Your instructions:
The answer must be the lines from the one containing "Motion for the" through the last line of the data below, copied exactly, with nothing else.
○ ○ ○ ○
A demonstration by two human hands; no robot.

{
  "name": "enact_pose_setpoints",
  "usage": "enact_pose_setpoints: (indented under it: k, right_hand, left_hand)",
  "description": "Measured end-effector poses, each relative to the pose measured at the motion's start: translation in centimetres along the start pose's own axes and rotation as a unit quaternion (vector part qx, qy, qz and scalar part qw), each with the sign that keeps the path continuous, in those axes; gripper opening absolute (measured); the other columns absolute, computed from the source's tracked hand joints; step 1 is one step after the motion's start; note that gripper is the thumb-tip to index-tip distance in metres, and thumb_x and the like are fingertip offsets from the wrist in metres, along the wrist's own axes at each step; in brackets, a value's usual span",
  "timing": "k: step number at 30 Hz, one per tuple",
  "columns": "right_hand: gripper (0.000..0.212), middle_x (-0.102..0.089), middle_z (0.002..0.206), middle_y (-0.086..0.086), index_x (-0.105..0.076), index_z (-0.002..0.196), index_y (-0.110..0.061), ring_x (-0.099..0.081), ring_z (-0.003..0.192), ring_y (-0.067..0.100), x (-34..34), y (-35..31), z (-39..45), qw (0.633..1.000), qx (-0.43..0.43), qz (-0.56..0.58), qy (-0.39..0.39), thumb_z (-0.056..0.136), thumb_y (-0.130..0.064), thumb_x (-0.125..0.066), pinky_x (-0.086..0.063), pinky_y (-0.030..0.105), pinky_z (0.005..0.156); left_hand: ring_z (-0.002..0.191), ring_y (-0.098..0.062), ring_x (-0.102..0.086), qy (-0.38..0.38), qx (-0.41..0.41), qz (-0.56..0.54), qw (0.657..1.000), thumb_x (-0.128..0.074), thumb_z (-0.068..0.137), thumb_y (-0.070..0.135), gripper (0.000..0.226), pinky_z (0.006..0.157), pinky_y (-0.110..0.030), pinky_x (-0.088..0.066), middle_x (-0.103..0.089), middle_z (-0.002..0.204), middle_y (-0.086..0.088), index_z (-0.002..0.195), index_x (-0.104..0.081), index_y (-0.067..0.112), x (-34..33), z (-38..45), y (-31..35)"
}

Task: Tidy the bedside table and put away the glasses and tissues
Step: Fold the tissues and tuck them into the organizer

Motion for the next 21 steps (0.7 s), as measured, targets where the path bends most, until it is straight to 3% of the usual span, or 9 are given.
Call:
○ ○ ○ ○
Solution below:
Motion for the next 21 steps (0.7 s), as measured, targets where the path bends most, until it is straight to 3% of the usual span, or 9 are given.
Call:

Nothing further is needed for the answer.